Set out each line from the following listing that includes the word "pixels".

::::::::

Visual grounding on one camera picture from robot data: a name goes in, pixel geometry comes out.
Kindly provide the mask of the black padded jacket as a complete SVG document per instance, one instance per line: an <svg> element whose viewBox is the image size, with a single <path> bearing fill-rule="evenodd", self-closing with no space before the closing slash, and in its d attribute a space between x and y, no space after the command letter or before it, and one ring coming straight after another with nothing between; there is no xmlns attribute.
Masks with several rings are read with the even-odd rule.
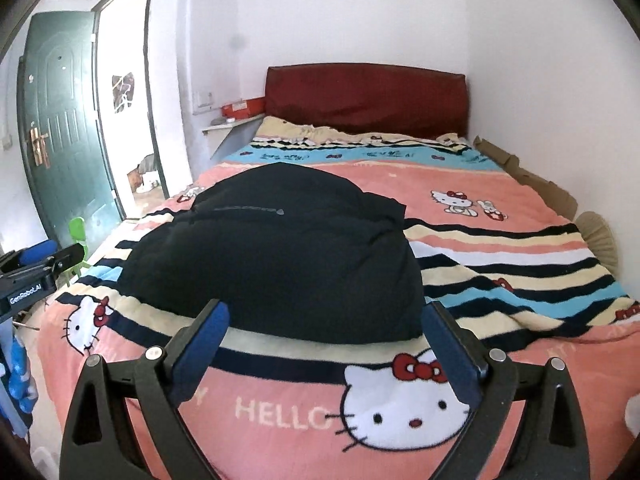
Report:
<svg viewBox="0 0 640 480"><path fill-rule="evenodd" d="M248 332L377 344L420 336L421 272L403 204L328 172L245 170L132 248L119 291L194 316L213 299Z"/></svg>

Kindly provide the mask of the green plastic chair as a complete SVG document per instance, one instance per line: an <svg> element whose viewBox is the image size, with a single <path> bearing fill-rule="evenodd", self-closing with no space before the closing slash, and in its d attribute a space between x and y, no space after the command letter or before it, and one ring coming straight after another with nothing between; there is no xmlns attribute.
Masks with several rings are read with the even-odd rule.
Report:
<svg viewBox="0 0 640 480"><path fill-rule="evenodd" d="M82 272L90 268L88 258L88 242L86 222L82 217L74 217L68 222L68 232L72 238L72 246L61 262L62 270L58 277L64 284L69 285L72 278L80 278Z"/></svg>

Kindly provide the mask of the dark green door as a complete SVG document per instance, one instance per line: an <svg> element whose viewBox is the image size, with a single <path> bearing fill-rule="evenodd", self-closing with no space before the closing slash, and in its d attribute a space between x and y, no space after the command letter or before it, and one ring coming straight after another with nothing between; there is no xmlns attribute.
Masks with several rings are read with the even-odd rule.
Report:
<svg viewBox="0 0 640 480"><path fill-rule="evenodd" d="M43 229L66 247L70 220L84 219L89 252L122 221L99 134L94 24L92 12L34 14L17 76L23 162Z"/></svg>

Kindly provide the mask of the pink Hello Kitty blanket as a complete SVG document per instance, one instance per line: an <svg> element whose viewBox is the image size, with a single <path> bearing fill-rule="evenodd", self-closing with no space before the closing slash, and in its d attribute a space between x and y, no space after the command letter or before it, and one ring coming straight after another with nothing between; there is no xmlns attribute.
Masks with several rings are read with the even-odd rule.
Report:
<svg viewBox="0 0 640 480"><path fill-rule="evenodd" d="M471 410L421 330L438 301L509 359L561 360L546 478L608 478L634 442L639 304L574 223L455 134L347 134L267 117L47 308L38 353L65 418L85 362L140 358L212 299L230 325L181 407L225 479L425 479Z"/></svg>

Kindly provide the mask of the beige straw fan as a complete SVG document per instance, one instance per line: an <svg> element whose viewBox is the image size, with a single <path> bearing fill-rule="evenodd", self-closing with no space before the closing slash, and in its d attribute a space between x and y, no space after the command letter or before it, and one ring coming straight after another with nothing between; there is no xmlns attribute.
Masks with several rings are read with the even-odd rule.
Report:
<svg viewBox="0 0 640 480"><path fill-rule="evenodd" d="M583 211L575 219L575 224L590 252L617 278L620 275L620 256L614 234L605 218L594 211Z"/></svg>

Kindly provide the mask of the brown cardboard strip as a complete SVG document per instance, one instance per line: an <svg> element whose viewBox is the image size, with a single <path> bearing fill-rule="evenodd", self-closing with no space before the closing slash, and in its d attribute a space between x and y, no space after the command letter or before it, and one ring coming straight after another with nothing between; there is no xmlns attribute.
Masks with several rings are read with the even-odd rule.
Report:
<svg viewBox="0 0 640 480"><path fill-rule="evenodd" d="M507 174L510 174L519 184L532 188L556 214L570 221L575 219L578 209L577 200L564 188L524 169L518 156L499 148L480 136L473 140L473 146L477 151L493 160Z"/></svg>

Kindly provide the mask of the red box on shelf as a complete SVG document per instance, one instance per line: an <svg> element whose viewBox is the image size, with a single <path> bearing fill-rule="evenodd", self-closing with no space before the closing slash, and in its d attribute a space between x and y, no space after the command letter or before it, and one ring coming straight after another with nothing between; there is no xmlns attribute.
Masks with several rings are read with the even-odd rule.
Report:
<svg viewBox="0 0 640 480"><path fill-rule="evenodd" d="M244 120L262 114L266 109L266 99L239 100L221 107L221 115L227 119Z"/></svg>

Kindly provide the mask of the dark red headboard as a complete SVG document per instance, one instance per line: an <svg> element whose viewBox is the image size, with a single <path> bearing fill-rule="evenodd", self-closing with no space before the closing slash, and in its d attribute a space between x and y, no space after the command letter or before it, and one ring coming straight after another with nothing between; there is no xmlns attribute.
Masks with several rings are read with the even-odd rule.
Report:
<svg viewBox="0 0 640 480"><path fill-rule="evenodd" d="M466 136L470 99L462 74L373 63L271 66L266 113L346 133Z"/></svg>

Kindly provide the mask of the grey wall shelf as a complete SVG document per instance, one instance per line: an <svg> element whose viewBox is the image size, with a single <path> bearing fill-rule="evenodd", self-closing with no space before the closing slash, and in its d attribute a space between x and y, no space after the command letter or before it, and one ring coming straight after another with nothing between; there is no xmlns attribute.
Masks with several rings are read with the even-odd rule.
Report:
<svg viewBox="0 0 640 480"><path fill-rule="evenodd" d="M253 140L265 115L259 114L234 122L220 122L202 130L206 140L208 159L212 164L236 152Z"/></svg>

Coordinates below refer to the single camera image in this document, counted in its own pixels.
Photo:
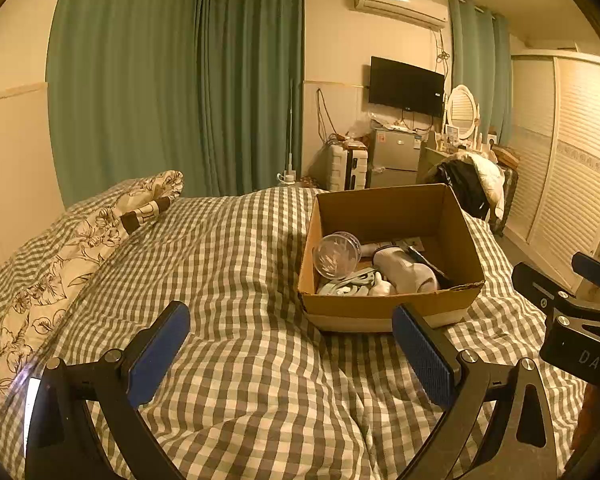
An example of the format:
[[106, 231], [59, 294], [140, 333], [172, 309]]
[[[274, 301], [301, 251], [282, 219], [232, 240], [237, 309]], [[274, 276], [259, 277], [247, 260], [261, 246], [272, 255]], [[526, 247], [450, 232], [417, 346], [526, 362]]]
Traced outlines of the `grey knitted glove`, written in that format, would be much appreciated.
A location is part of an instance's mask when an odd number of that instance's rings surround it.
[[429, 294], [439, 289], [434, 272], [428, 266], [414, 262], [400, 247], [381, 248], [372, 260], [399, 295]]

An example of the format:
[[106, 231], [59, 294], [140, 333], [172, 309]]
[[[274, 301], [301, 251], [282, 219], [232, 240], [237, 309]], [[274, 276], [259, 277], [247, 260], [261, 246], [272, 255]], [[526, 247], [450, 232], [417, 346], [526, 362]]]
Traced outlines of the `blue floral tissue pack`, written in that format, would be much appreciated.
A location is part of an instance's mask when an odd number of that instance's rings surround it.
[[318, 291], [320, 296], [385, 297], [396, 293], [393, 284], [372, 266], [358, 270], [347, 278], [325, 283]]

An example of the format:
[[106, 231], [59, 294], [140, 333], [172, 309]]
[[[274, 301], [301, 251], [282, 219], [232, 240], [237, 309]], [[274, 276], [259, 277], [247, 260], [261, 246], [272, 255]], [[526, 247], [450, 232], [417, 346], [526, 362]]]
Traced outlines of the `clear round swab container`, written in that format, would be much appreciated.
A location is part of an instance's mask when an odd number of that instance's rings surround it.
[[346, 231], [324, 236], [313, 249], [315, 271], [328, 280], [342, 280], [349, 276], [362, 258], [358, 238]]

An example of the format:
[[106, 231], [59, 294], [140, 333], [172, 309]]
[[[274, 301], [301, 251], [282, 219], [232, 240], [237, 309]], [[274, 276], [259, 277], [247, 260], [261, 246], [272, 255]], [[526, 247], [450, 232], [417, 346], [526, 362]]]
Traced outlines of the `grey checked duvet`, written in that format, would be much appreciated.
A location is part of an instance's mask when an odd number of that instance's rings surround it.
[[[0, 266], [7, 308], [40, 280], [71, 234], [131, 182], [68, 209]], [[434, 428], [432, 405], [390, 335], [322, 334], [301, 311], [298, 275], [316, 193], [271, 188], [180, 198], [114, 252], [30, 364], [92, 362], [123, 348], [169, 303], [189, 335], [140, 412], [189, 479], [394, 479]], [[571, 455], [584, 382], [539, 358], [544, 316], [514, 292], [490, 228], [465, 216], [486, 282], [463, 322], [444, 330], [486, 362], [538, 363], [553, 419], [558, 474]], [[0, 334], [0, 356], [15, 350]], [[14, 355], [15, 364], [28, 358]]]

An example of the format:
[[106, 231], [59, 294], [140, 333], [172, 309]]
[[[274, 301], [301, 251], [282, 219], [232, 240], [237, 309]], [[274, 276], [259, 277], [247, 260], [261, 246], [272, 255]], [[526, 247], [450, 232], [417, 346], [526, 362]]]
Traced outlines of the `lit smartphone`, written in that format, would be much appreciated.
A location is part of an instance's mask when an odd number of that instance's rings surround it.
[[27, 449], [28, 437], [31, 425], [31, 418], [35, 406], [36, 396], [38, 395], [38, 388], [40, 388], [41, 379], [31, 377], [27, 384], [26, 402], [24, 402], [24, 415], [23, 415], [23, 449]]

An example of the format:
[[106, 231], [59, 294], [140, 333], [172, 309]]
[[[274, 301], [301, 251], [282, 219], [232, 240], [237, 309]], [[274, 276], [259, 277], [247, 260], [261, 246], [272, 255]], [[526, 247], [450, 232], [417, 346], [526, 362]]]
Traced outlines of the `chair with piled clothes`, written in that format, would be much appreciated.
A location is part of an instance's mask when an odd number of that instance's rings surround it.
[[505, 219], [505, 171], [481, 155], [458, 152], [424, 175], [424, 183], [449, 185], [465, 212], [481, 220]]

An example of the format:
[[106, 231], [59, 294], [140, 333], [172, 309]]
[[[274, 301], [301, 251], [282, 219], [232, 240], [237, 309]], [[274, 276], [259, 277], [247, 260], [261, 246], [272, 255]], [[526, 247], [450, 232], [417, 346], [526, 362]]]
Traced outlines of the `floral pillow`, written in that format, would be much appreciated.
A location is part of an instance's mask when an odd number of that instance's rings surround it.
[[123, 181], [71, 206], [0, 266], [0, 411], [91, 278], [183, 188], [178, 170]]

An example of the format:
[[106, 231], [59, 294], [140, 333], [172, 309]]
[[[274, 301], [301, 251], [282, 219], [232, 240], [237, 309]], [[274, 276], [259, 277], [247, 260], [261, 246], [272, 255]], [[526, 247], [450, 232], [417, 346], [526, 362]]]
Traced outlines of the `white louvred wardrobe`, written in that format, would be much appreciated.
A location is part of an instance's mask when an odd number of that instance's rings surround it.
[[539, 50], [512, 57], [518, 184], [506, 235], [576, 290], [575, 252], [600, 247], [600, 57]]

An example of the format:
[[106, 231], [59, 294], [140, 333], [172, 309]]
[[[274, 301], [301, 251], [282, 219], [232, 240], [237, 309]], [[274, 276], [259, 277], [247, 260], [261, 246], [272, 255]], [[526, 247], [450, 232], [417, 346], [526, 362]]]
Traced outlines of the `oval white vanity mirror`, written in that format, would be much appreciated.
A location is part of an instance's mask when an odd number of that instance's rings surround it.
[[479, 104], [464, 84], [451, 91], [445, 104], [445, 130], [460, 142], [475, 139], [480, 124]]

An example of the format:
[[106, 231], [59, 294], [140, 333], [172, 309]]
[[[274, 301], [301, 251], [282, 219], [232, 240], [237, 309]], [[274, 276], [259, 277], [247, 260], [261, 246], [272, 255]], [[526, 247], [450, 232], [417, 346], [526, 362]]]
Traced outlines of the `silver mini fridge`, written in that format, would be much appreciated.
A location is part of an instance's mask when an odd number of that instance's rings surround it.
[[368, 186], [412, 185], [417, 180], [417, 169], [422, 138], [416, 134], [396, 130], [376, 129], [370, 135]]

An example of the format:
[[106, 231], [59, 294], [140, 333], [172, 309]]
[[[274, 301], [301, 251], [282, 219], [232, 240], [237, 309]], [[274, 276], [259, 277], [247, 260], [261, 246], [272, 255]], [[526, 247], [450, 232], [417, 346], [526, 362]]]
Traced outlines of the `white ribbed suitcase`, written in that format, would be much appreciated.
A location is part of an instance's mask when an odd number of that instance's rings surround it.
[[326, 188], [332, 192], [366, 188], [368, 151], [360, 141], [330, 144], [326, 148]]

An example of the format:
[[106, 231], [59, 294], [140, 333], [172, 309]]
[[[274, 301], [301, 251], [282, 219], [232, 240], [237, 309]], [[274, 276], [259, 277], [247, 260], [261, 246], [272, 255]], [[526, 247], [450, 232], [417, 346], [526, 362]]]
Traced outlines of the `green curtain by wardrobe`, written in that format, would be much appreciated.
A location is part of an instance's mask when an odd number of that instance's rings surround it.
[[464, 84], [480, 106], [480, 132], [501, 144], [512, 133], [512, 59], [506, 17], [472, 0], [449, 0], [453, 86]]

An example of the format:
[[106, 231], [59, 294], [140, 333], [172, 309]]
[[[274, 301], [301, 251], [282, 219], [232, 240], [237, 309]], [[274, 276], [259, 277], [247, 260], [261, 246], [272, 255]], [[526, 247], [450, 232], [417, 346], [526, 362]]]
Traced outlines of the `white air conditioner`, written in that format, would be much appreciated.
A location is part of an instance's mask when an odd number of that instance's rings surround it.
[[444, 29], [449, 18], [446, 6], [432, 0], [354, 0], [354, 7], [433, 29]]

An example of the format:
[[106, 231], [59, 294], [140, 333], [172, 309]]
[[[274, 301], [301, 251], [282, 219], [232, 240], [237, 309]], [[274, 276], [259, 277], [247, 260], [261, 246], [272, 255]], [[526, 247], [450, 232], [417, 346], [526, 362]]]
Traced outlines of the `large green curtain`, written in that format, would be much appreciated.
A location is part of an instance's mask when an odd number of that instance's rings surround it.
[[46, 64], [62, 200], [178, 170], [188, 196], [299, 169], [304, 0], [58, 0]]

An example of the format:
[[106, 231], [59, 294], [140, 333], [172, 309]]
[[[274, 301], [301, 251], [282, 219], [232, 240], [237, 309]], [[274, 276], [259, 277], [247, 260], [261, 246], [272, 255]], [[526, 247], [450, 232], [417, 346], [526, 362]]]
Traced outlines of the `black wall television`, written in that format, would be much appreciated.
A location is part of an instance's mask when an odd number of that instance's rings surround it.
[[444, 82], [444, 76], [432, 70], [372, 56], [368, 102], [441, 118]]

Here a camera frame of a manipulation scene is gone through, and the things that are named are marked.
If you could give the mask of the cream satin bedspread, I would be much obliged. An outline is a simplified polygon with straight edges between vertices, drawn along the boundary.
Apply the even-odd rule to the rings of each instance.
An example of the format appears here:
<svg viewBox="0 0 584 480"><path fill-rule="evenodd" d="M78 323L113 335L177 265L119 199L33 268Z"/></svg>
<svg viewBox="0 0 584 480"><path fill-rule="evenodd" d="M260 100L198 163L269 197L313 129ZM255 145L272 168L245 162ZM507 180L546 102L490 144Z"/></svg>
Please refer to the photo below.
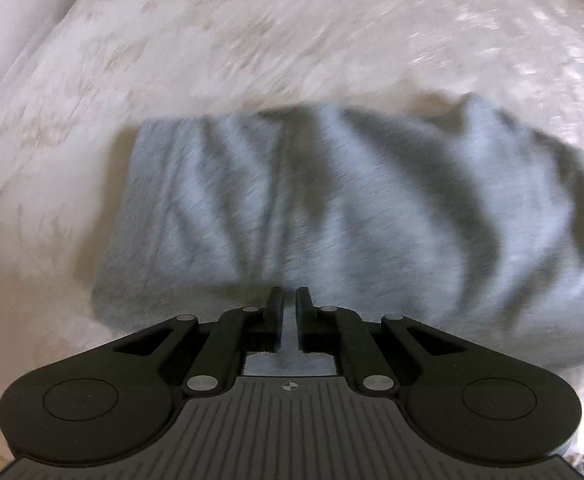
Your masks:
<svg viewBox="0 0 584 480"><path fill-rule="evenodd" d="M584 0L78 0L0 90L0 395L106 339L91 280L143 120L467 93L584 148Z"/></svg>

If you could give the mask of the light blue knit pants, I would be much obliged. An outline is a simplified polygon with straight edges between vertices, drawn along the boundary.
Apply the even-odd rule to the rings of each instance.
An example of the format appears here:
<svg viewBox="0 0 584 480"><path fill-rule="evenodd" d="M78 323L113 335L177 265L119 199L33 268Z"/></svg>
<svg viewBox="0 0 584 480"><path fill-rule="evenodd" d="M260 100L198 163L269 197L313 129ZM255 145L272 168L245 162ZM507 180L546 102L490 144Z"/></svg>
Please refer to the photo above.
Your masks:
<svg viewBox="0 0 584 480"><path fill-rule="evenodd" d="M435 117L301 105L145 122L99 320L211 321L274 286L552 370L584 363L584 152L476 96Z"/></svg>

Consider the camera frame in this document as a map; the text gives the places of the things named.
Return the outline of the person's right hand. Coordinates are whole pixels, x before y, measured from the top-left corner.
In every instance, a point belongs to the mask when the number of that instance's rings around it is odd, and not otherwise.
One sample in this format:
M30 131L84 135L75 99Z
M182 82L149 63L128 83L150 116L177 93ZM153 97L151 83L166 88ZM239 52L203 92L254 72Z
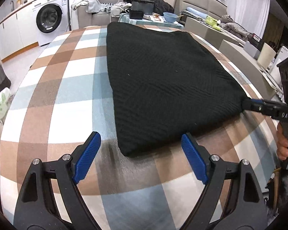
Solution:
M280 160L286 160L288 158L288 139L284 136L284 131L281 122L277 125L277 156Z

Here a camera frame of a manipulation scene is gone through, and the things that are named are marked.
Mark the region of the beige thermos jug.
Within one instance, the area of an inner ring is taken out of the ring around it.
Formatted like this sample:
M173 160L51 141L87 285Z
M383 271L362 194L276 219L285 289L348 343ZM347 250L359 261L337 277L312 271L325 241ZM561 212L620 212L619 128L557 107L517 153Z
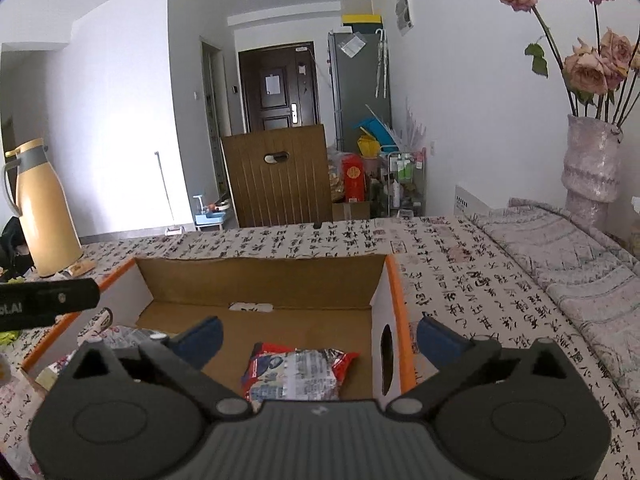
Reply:
M43 138L6 152L6 158L2 190L20 220L38 275L47 278L64 271L81 258L82 248Z

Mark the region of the grey refrigerator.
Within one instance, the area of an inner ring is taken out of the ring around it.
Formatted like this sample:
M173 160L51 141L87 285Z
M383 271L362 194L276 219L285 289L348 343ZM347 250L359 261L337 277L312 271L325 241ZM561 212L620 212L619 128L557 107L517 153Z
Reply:
M380 36L361 32L329 32L336 147L358 153L359 125L375 117L392 124L390 90L383 91L378 72Z

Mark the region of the red blue snack bag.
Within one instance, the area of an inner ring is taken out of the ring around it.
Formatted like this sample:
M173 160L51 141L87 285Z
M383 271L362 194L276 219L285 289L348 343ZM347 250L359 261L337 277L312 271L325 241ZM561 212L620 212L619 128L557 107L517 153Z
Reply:
M282 344L254 345L241 385L245 399L257 410L264 401L332 401L357 352L296 349Z

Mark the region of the folded grey blanket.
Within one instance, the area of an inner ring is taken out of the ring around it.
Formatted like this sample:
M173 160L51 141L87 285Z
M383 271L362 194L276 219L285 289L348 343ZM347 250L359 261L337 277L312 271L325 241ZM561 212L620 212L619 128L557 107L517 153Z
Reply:
M639 260L565 209L512 198L469 219L544 290L639 411Z

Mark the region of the dark brown door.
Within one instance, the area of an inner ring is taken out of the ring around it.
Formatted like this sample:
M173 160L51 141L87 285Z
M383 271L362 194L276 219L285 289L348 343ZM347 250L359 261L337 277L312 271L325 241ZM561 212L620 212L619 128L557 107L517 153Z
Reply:
M318 125L311 42L241 51L239 69L248 132Z

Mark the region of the red cardboard box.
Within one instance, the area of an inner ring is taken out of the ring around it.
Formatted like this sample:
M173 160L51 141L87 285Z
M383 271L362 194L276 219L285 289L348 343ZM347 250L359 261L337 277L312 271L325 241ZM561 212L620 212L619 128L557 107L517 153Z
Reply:
M101 299L64 316L22 361L37 376L77 347L101 310L116 325L175 335L216 316L222 346L205 373L233 391L254 344L358 353L341 390L387 404L416 386L409 317L391 255L312 259L135 258L98 281Z

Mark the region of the pink ribbed vase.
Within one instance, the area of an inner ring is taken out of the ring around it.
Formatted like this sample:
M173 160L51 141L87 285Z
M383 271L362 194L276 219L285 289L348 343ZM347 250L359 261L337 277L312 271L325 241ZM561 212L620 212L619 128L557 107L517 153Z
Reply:
M590 117L567 116L567 148L562 185L565 208L603 230L608 210L620 196L620 150L624 135L616 125Z

::::::::

## [Exercise answer]
Coordinates below refer to the single camera image in this document, counted in its own pixels.
Return the outline of the person's right hand. Coordinates are whole pixels, x before y, measured from the top-left corner.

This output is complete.